▸ **Required action**: Set down each line of the material that follows, exactly, with no pictures.

▸ **Dataset content**:
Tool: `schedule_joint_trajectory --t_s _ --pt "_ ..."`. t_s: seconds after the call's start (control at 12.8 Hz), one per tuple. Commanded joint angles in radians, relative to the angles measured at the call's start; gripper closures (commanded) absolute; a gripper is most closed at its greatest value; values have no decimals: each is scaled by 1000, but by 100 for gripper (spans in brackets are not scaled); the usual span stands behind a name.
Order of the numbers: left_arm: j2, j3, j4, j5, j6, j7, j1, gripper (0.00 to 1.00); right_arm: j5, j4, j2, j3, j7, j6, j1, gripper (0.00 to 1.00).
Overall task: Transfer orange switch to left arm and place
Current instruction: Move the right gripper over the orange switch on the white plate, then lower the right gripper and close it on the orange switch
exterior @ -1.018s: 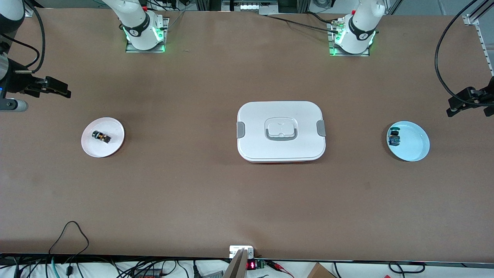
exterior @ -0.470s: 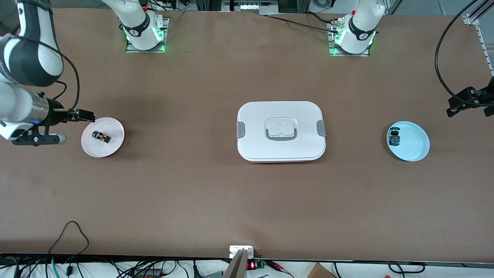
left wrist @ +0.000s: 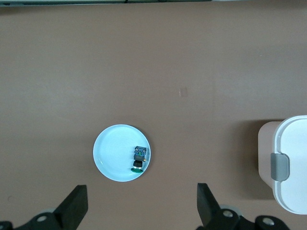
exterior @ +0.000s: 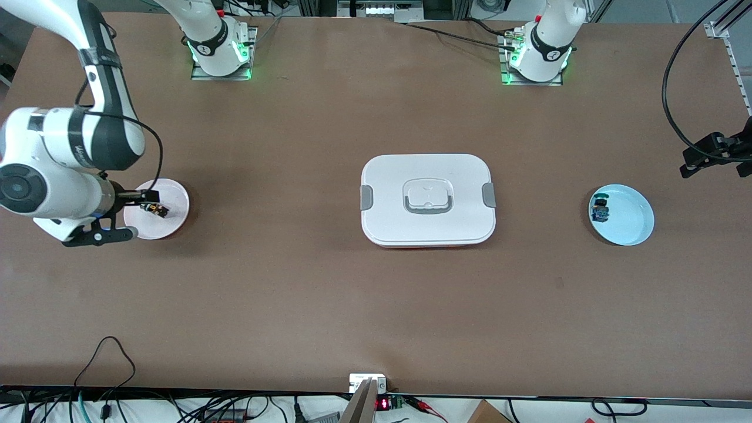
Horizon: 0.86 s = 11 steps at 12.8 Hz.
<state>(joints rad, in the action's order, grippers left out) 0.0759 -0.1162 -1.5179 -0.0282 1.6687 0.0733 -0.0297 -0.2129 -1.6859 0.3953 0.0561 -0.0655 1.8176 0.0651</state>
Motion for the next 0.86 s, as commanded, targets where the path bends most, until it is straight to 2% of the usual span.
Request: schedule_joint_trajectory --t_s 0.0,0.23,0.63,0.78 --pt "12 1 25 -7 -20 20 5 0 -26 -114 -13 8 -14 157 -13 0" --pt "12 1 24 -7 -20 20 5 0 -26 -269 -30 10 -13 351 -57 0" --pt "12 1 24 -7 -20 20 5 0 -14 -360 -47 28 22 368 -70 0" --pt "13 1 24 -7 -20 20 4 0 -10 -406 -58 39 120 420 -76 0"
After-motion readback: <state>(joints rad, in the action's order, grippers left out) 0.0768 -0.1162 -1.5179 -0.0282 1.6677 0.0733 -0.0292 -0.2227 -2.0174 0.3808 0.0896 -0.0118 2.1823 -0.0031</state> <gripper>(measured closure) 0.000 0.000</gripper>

▸ **Answer for the task**:
Tool: `schedule_joint_trajectory --t_s _ --pt "_ ..."`. t_s: seconds after the call's start (control at 12.8 Hz), one per tuple. Commanded joint angles in radians, relative to the angles measured at the call's start; gripper closures (commanded) absolute; a gripper is most closed at its greatest value; values have no decimals: each is scaled by 1000, but by 100 for gripper (spans in brackets are not scaled); the usual span stands behind a name.
Order of the numbers: left_arm: j2, j3, j4, j5, j6, j7, j1, gripper (0.00 to 1.00); right_arm: j5, j4, j2, j3, j7, j6, j1, gripper (0.00 to 1.00).
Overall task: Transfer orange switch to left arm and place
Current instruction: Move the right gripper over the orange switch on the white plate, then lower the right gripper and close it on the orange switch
exterior @ -1.018s: 
exterior @ -0.470s: 
left wrist @ +0.000s: 
exterior @ +0.000s: 
Horizon: 0.86 s = 11 steps at 12.8 Hz.
<state>(joints rad, in the action's order, grippers left out) 0.0759 -0.1162 -1.5179 -0.0282 1.6687 0.0733 -0.0297 -0.2129 -1.6859 0.3953 0.0561 -0.0655 1.8176 0.0651</state>
Motion for the next 0.86 s, as commanded, targets where the path bends most, until it is straight to 2% of the usual span.
Request: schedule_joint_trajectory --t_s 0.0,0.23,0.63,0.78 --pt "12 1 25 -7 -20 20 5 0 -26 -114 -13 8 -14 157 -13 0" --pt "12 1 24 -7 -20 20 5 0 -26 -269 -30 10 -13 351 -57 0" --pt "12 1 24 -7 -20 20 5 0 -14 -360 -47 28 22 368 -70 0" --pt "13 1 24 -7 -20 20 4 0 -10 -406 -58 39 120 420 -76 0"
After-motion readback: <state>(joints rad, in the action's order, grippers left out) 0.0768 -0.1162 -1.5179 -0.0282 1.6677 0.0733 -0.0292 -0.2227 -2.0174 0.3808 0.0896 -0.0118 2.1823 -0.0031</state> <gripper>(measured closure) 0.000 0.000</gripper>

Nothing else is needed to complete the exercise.